Прошло дня два. Я вышел в кухню, когда там, кроме Варвары Сергеевны, никого не было.
– Помирились мы! – сообщила она.
И тут я в первый раз увидел на ее строгом лице улыбку.
Как ни странно, под ругань мне работалось споро. Отвлекала она меня лишь в те мгновенья, когда приобретала уж очень затейливые формы раешного стиха, больших и малых морских узлов. Как же скоро брань выдыхалась и сбивалась на трафарет, я выключал слуховой аппарат и вновь сосредоточивался на своих писаньях. У Карповых мне было в этом отношении труднее: там меня нередко выводили из равновесия детские резвости за стеной, даже не слишком шумные, – я бросал перо и бежал куда-нибудь в гости.
Уезжая из Архангельска, я прощался с Варварой Сергеевной и с Николаем Андреевичем как с друзьями и потом довольно долго с ними переписывался.

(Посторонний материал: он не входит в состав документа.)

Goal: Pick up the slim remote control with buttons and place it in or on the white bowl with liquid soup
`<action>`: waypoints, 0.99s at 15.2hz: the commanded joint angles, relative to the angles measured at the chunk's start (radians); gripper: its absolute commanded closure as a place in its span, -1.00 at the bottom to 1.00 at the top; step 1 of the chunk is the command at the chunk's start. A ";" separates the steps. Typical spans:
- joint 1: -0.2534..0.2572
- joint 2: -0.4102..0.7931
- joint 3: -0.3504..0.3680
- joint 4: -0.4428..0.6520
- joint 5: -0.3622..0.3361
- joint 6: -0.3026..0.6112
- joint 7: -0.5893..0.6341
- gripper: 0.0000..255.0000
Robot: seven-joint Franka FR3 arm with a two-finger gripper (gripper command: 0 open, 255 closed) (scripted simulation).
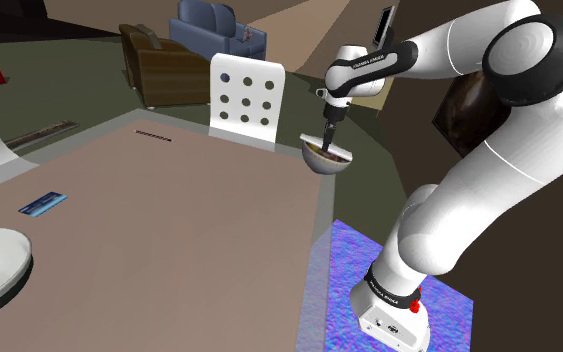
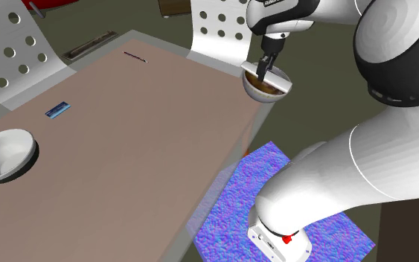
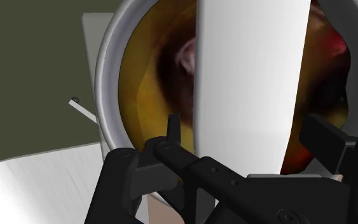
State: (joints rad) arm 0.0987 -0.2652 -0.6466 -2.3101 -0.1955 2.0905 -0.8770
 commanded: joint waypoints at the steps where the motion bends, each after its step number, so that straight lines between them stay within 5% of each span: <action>1: 0.000 0.000 0.000 0.000 0.000 0.000 0.000 -1.00; 7: -0.001 -0.047 0.028 0.091 -0.010 -0.134 0.013 -1.00; 15: -0.001 -0.047 0.028 0.091 -0.010 -0.134 0.013 -1.00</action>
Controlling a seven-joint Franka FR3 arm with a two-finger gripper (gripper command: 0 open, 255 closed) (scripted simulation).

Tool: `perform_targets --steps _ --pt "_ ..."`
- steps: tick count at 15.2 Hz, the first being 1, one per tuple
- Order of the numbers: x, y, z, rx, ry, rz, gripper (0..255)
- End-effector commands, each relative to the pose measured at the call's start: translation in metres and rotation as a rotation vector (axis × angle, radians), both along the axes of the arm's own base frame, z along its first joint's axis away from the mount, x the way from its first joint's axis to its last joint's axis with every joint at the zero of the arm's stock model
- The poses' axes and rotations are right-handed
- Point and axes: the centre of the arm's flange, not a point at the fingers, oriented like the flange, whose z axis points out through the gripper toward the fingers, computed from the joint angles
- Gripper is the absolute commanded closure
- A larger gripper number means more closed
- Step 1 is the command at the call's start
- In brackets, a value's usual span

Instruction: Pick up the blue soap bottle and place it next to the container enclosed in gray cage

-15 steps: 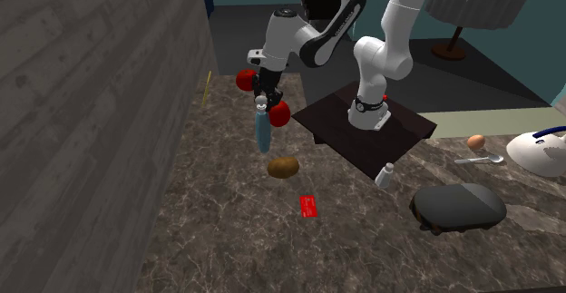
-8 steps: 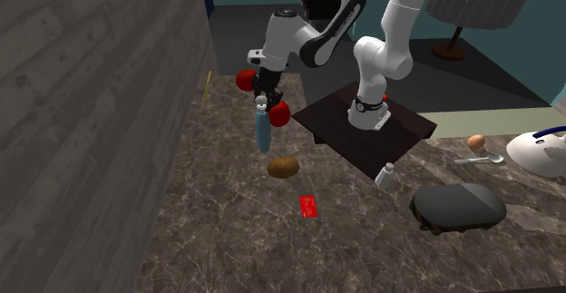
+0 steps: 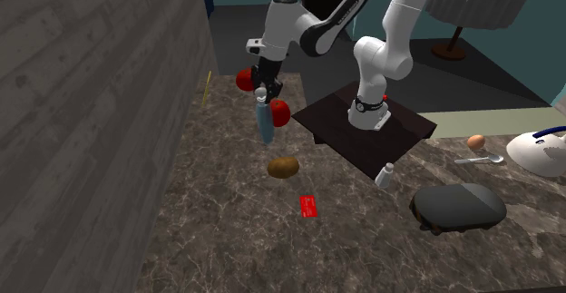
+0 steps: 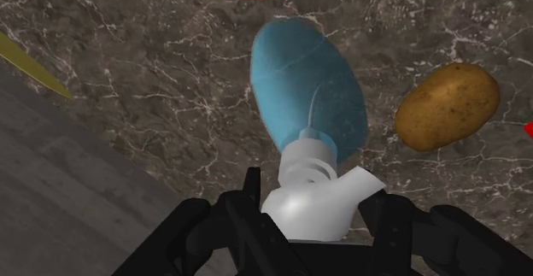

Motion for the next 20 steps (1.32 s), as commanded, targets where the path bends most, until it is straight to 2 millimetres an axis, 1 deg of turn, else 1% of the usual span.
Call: perform_targets --steps 1,20 --pt "0.0 0.0 0.01 0.0 0.0 0.0 255" --pt "0.0 0.0 0.11 0.0 0.0 0.0 255"
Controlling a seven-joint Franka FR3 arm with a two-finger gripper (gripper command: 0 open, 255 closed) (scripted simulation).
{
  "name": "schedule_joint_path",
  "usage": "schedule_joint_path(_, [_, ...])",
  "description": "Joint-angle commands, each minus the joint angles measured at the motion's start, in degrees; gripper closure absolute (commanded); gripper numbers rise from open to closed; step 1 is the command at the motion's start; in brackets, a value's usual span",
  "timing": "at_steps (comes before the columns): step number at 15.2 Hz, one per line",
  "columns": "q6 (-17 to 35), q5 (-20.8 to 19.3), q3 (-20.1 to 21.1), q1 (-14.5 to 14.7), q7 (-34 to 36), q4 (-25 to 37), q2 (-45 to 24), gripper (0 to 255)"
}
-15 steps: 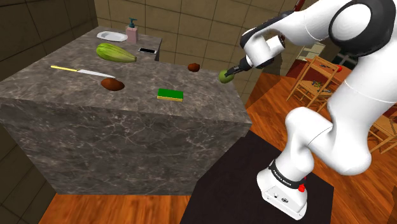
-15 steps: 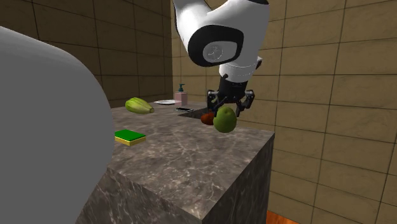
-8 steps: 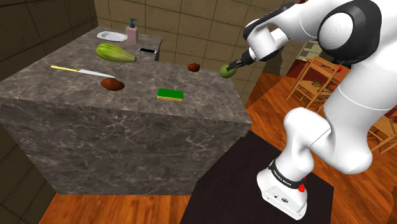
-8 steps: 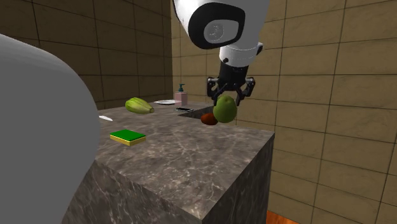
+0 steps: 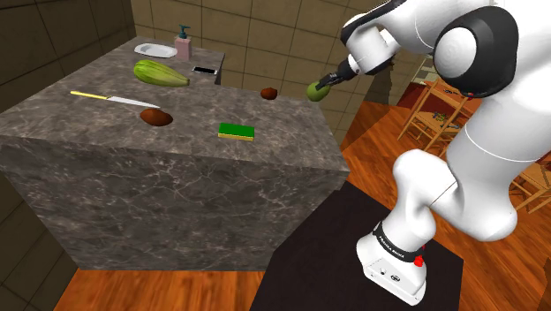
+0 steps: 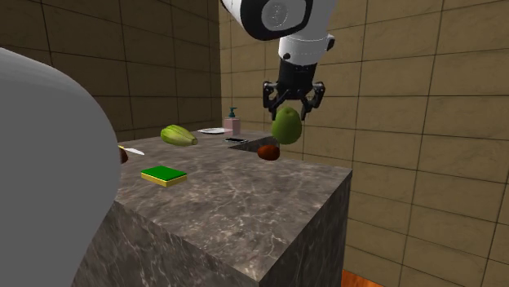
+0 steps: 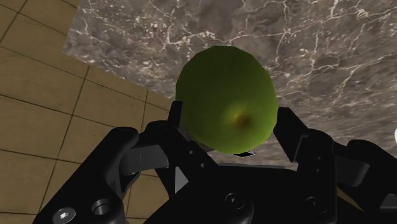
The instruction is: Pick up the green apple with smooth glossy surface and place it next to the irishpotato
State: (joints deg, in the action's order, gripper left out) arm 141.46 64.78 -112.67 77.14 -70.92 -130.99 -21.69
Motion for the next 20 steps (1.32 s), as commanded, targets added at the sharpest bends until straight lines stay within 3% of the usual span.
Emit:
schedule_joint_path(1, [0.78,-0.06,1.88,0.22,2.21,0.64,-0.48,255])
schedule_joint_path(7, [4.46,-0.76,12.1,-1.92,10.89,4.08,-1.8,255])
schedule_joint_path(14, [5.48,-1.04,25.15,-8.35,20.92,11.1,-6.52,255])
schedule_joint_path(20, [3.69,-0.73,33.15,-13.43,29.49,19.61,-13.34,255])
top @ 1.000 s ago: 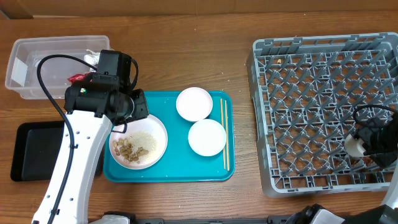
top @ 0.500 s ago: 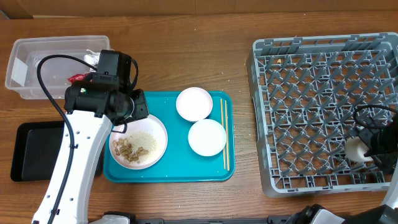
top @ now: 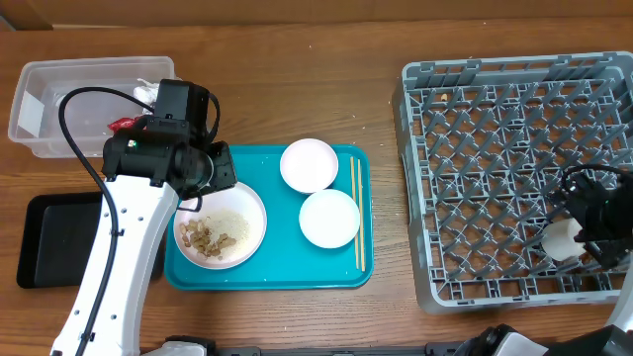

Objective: Sort waste into correct bins and load items into the dishwasher
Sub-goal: 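Carry the cup with the right gripper and place it in the rack, then move the right gripper to the white bowl and grasp its rim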

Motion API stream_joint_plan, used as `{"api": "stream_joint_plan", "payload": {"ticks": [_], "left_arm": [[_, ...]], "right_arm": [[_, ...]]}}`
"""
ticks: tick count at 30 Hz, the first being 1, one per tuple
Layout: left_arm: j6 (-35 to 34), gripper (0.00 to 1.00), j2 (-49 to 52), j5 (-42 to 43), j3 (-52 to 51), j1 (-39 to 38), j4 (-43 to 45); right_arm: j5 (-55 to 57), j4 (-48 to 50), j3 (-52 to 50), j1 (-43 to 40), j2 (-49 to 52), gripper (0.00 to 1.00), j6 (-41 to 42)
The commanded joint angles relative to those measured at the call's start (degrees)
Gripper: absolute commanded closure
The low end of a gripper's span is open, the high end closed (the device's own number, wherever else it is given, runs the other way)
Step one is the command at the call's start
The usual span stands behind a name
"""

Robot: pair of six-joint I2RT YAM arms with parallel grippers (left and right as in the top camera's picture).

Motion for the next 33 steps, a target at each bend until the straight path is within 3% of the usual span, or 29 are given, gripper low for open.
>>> {"api": "stream_joint_plan", "payload": {"ticks": [1, 9, 18, 22, 29, 33], "left_arm": [[-0.6, 0.56, -0.3, -0.7, 0.7, 0.0, 0.0], [-0.6, 0.51, -0.3, -0.2, 0.7, 0.0, 0.0], [-0.6, 0.47, 0.6, 0.3, 0.6, 0.0, -0.2], [-0.6, 0.46, 0.7, 0.3, 0.6, 0.0, -0.2], [-0.6, 0.46, 0.7, 0.3, 0.7, 0.0, -0.2], [-0.6, 0.46, 0.7, 0.3, 0.6, 0.0, -0.3]], "right_arm": [[-14.8, 0.5, -0.3, -0.1, -0.1, 0.0, -8.1], [-27.2, -1.3, 2.2, 4.0, -2.9, 0.0, -16.0], [-24.6, 3.2, 4.9, 31.9, -6.1, 0.0, -16.2], [-12.5, 8.5, 4.9, 48.8, -3.4, 0.0, -10.2], [-7.0, 17.0, 4.9, 63.0, 7.2, 0.2, -2.9], [-5.8, 18.7, 4.9, 65.9, 14.3, 0.26, -0.3]]}}
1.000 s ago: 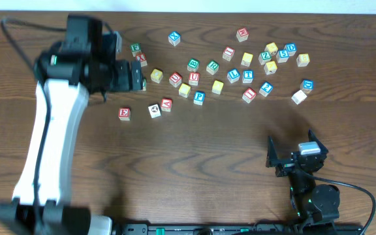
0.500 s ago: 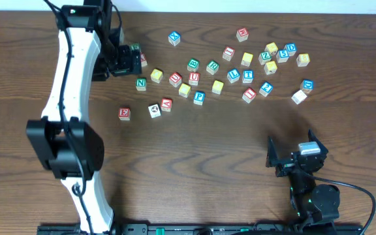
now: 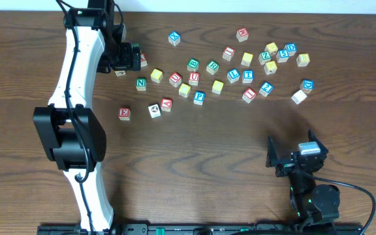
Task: Spell out NEURIPS
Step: 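Reach the left gripper toward the green N block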
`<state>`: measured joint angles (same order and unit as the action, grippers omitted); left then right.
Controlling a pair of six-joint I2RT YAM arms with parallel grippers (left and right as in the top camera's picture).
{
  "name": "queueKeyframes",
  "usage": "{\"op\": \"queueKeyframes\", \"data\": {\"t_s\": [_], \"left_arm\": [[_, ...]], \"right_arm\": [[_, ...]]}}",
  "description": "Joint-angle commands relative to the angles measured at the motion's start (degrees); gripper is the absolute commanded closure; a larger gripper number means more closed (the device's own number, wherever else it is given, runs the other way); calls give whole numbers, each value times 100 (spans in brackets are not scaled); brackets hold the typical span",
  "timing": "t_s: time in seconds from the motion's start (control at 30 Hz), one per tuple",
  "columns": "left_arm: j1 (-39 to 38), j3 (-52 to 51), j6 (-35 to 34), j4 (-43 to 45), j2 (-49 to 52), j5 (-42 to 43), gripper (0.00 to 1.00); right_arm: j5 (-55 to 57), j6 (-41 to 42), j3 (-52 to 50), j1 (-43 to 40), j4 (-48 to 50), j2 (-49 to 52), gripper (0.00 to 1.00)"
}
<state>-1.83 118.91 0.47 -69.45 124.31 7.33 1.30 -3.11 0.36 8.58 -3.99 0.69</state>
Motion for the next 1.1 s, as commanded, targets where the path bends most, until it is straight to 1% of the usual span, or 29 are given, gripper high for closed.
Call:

…Консультировать спектакли в Большом драматическом театре меня пригласил его художественный руководитель (так тогда называли главных режиссеров) Николай Константинович Теппер: бабье лицо, нос пуговкой, малюсенькие хитренькие глазки. Почти полное отсутствие растительности на лице природа возместила ему лесом волос на голове, й этот лес разрастался у него буйно. Карьерист-неудачник, он хотел подчеркнуть этим «поэтическим беспорядком», как и небрежной простотой одежды, что он витает в облаках искусства и считает ниже своего достоинства уделять внимание такой прозе, как туалет и прическа. Был он человек стихийно одаренный, но весьма мало образованный. К чести его нужно сказать, что он не стыдился учиться у людей, более сведущих, чем он, и много читал. Библиотека у него была колоссальная. Он принадлежал к кочевому племени провинциальных режиссеров, и таскать за собой из города в город библиотеку было для него тяжким крестом, но он нес этот крест с подвижническим благоговением и все подкупал и подкупал вновь выходившие книги и букинистические редкости. Он мог быть резок и груб, а когда хотел, был отменно любезен, даже обаятелен. Со мной он всегда хотел быть любезным. Во-первых, я был ему нужен – и не только для того, чтобы что-то у меня почерпнуть, но и чтобы при случае похвастаться перед начальством: вот-де, я отыскал испаниста, он у нас консультирует постановку «Собаки на сене» Лопе де Вега; вот-де, я привлек консультанта, который учит актеров, как нужно читать стихи. Во-вторых, он был человек не злой, и ему было жаль меня: такой молодой, и уже угодил в ссылку! И был он человек по тем временам смелый: осенью 36-го года взял на работу в театр режиссера Калугина, отбывшего данный ему срок каторги на Соловках.
Чего-чего только Теппер в «Собаке на сене» не накрутил! Перенес место действия из Неаполя в Мадрид и попросил меня иепанизировать имена действующих лиц. Попросил меня прослоить пьесу отрывками из «Театра Клары Гасуль» Мериме. (Стихотворного перевода Лозинского тогда еще не существовало, и Теппер ставил пьесу в дореволюционном прозаическом переводе, который я стилистически выправил.) Затем попросил меня написать несколько кратких диалогов по-испански и научить актеров их произносить. Дворецкого Октавьо Теппер превратил в придворного священника Дианы, на вид – блюстителя нравов, а тайком кутящего в винном погребке с Теодоро, Тристаном, Марселой и Доротеей. Ну и все в том же чухломско-мейерхольдовском роде.